Latvian-American linguist (1923–2018)

Morris Halle (/ˈhæli/ HAL-ee; ; July 23, 1923 – April 2, 2018) was a Latvian-born American linguist who was an Institute Professor, and later professor emeritus, of linguistics at the Massachusetts Institute of Technology. The father of "modern phonology", he was best known for his pioneering work in generative phonology, having written "On Accent and Juncture in English" in 1956 with Noam Chomsky and Fred Lukoff and The Sound Pattern of English in 1968 with Chomsky. He also co-authored (with Samuel Jay Keyser) the earliest theory of generative metrics, and developed the Distributed Morphology framework with Alec Marantz.

==Life and career==
Halle was born on July 23, 1923, in Liepāja, Latvia, as Morris Pinkowitz (Moriss Pinkovics). In 1929, he moved with his Jewish family to Riga. He arrived in the United States in 1940 and graduated from George Washington High School. From 1941 to 1943, he studied engineering at the City College of New York. He entered the United States Army in 1943 and was discharged in 1946, at which point he went to the University of Chicago, where he got his master's degree in linguistics in 1948. He then studied at Columbia University under Roman Jakobson, became a professor at the Massachusetts Institute of Technology in 1951, and earned his PhD from Harvard University in 1955. He is considered to be, with Noam Chomsky, the founder of the modern linguistics department at MIT. He retired from MIT in 1996, but he remained active in research and publication. He was fluent in German, Yiddish, Latvian, Russian, Hebrew and English.
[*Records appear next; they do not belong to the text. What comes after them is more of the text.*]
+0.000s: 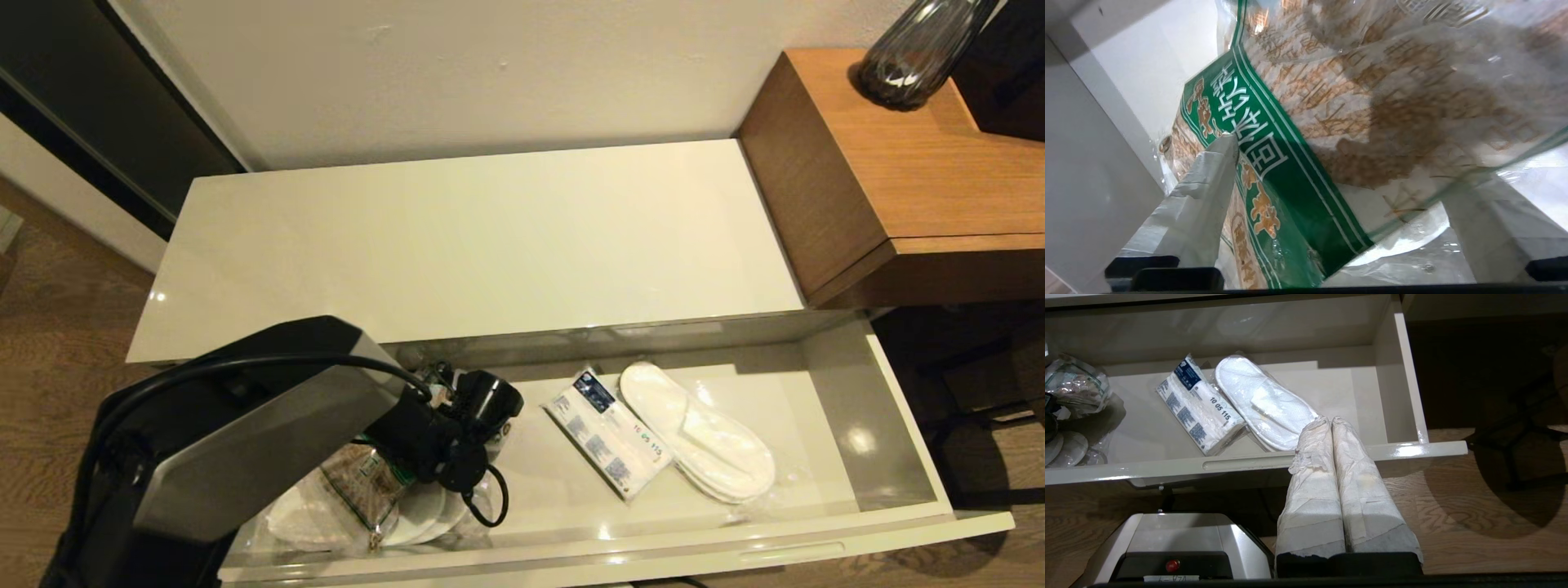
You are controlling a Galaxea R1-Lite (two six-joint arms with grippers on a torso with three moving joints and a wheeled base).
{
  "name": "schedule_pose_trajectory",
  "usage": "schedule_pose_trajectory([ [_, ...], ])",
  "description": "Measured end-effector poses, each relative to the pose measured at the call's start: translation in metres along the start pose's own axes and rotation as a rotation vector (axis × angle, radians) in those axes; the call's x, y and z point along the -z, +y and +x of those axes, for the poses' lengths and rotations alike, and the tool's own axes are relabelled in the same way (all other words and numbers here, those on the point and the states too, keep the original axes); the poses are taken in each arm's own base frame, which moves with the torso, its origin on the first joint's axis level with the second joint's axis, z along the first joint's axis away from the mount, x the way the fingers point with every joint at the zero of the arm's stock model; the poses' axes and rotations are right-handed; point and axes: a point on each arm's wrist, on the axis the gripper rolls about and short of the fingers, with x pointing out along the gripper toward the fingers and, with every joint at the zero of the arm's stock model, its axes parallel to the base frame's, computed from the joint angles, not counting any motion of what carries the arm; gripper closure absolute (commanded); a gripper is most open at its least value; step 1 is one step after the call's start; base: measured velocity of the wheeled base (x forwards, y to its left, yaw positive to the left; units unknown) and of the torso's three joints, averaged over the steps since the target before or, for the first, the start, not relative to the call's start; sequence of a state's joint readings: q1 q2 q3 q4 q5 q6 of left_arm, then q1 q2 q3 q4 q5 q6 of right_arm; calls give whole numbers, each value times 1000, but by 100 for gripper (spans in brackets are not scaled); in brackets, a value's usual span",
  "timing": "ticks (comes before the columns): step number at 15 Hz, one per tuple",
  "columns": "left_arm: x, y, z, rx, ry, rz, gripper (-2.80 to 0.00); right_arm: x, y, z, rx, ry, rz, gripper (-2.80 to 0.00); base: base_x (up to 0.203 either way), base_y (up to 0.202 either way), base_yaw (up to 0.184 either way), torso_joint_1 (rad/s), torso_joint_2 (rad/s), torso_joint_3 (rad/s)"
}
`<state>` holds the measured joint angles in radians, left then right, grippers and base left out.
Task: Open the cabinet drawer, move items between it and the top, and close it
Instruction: Place the solid drinks on the table
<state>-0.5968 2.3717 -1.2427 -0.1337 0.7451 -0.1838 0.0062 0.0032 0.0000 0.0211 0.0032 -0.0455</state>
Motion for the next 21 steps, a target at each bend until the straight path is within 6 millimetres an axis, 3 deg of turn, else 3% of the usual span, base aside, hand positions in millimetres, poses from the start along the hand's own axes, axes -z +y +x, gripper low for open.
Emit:
schedule_pose_trajectory([
  [9, 30, 14, 47, -49, -87, 29, -280, 0, 0, 0, 0, 0, 0, 0, 0, 0, 0, 0, 0, 0],
  [10, 31, 14, 51, -54, -92, 27, 0, 0, 0, 0, 0, 0, 1, 0, 0, 0, 0, 0, 0, 0],
  [15, 31, 14, 55, -58, -92, 23, 0, 0, 0, 0, 0, 0, 0, 0, 0, 0, 0, 0, 0, 0],
  [21, 0, 25, 34, -40, -165, -9, 0, 0, 0, 0, 1, 0, 0, 0, 0, 0, 0, 0, 0, 0],
])
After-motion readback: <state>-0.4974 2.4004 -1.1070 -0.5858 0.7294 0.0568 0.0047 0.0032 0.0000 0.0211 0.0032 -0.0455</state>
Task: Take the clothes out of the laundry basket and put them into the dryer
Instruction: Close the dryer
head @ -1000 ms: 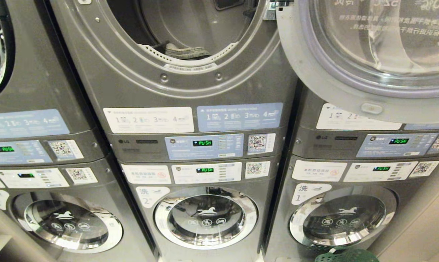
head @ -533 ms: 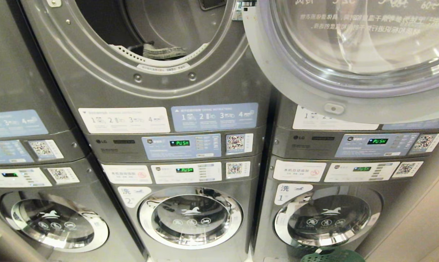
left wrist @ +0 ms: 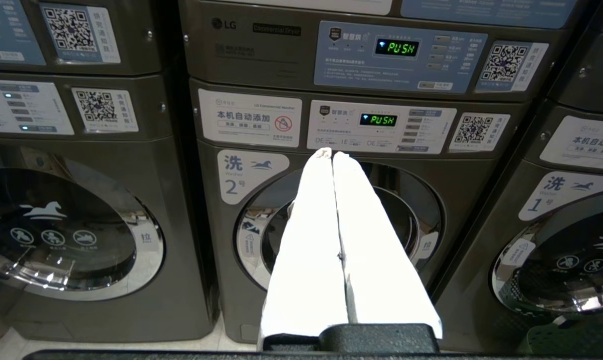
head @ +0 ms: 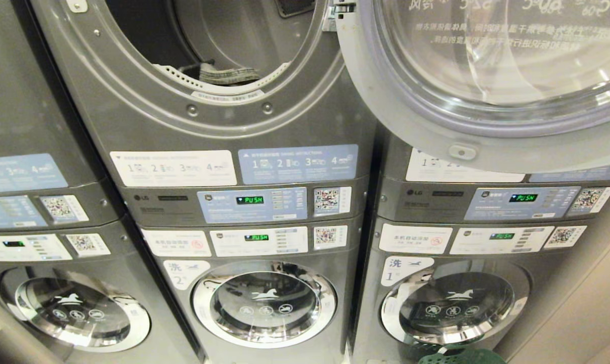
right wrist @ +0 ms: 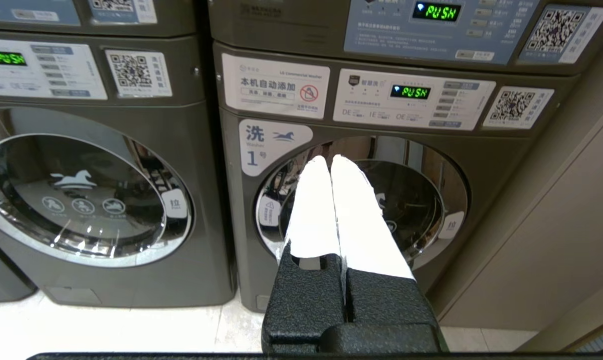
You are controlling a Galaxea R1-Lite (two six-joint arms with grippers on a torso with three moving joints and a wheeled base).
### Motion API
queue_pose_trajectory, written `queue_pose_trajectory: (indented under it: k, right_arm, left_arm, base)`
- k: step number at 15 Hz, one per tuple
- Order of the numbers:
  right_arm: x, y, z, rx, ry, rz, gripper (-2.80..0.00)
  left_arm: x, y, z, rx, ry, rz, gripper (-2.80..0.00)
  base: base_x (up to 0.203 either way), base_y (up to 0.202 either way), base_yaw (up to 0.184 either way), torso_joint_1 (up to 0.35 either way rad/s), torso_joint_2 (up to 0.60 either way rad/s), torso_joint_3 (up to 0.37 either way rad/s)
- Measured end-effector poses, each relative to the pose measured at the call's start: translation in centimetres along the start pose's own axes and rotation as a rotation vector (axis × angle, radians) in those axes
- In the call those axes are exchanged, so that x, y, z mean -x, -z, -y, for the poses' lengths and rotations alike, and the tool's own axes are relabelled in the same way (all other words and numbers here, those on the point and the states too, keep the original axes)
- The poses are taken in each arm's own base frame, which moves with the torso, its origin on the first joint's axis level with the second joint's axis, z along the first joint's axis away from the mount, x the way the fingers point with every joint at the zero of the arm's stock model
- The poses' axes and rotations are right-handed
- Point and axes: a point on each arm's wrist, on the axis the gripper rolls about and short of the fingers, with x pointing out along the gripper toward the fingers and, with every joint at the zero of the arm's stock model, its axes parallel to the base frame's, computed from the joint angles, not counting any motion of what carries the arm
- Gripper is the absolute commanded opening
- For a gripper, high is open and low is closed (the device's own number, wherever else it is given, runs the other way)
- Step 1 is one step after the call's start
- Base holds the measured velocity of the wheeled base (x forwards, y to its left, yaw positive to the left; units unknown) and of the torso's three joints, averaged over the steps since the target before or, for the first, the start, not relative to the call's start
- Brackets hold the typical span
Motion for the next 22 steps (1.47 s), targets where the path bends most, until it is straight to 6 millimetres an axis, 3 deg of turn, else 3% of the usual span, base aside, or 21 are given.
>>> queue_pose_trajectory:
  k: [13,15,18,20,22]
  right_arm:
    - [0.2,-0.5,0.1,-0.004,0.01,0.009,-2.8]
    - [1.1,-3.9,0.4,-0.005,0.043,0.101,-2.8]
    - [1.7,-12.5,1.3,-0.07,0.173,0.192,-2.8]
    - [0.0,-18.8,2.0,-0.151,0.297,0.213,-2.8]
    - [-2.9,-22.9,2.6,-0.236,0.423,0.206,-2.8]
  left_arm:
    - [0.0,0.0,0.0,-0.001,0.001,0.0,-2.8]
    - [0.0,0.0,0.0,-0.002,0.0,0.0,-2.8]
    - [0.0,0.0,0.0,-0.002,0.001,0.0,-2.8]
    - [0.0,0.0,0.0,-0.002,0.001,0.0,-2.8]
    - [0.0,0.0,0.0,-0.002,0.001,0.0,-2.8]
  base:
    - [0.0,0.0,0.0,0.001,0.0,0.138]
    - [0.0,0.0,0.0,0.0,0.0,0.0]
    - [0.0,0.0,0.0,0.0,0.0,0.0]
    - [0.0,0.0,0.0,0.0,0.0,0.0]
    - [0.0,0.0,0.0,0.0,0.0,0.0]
Halle was a Guggenheim Fellow in 1960. He was President of the Linguistic Society of America in 1974. He was also a fellow of the American Academy of Arts and Sciences, and a member of the National Academy of Sciences.

Halle was married for fifty-six years to painter, artist and activist Rosamond Thaxter Halle (née Strong), until her death in April 2011. They had three sons: David, John and Timothy.

Halle resided in Cambridge, Massachusetts. He died on April 2, 2018, at the age of 94.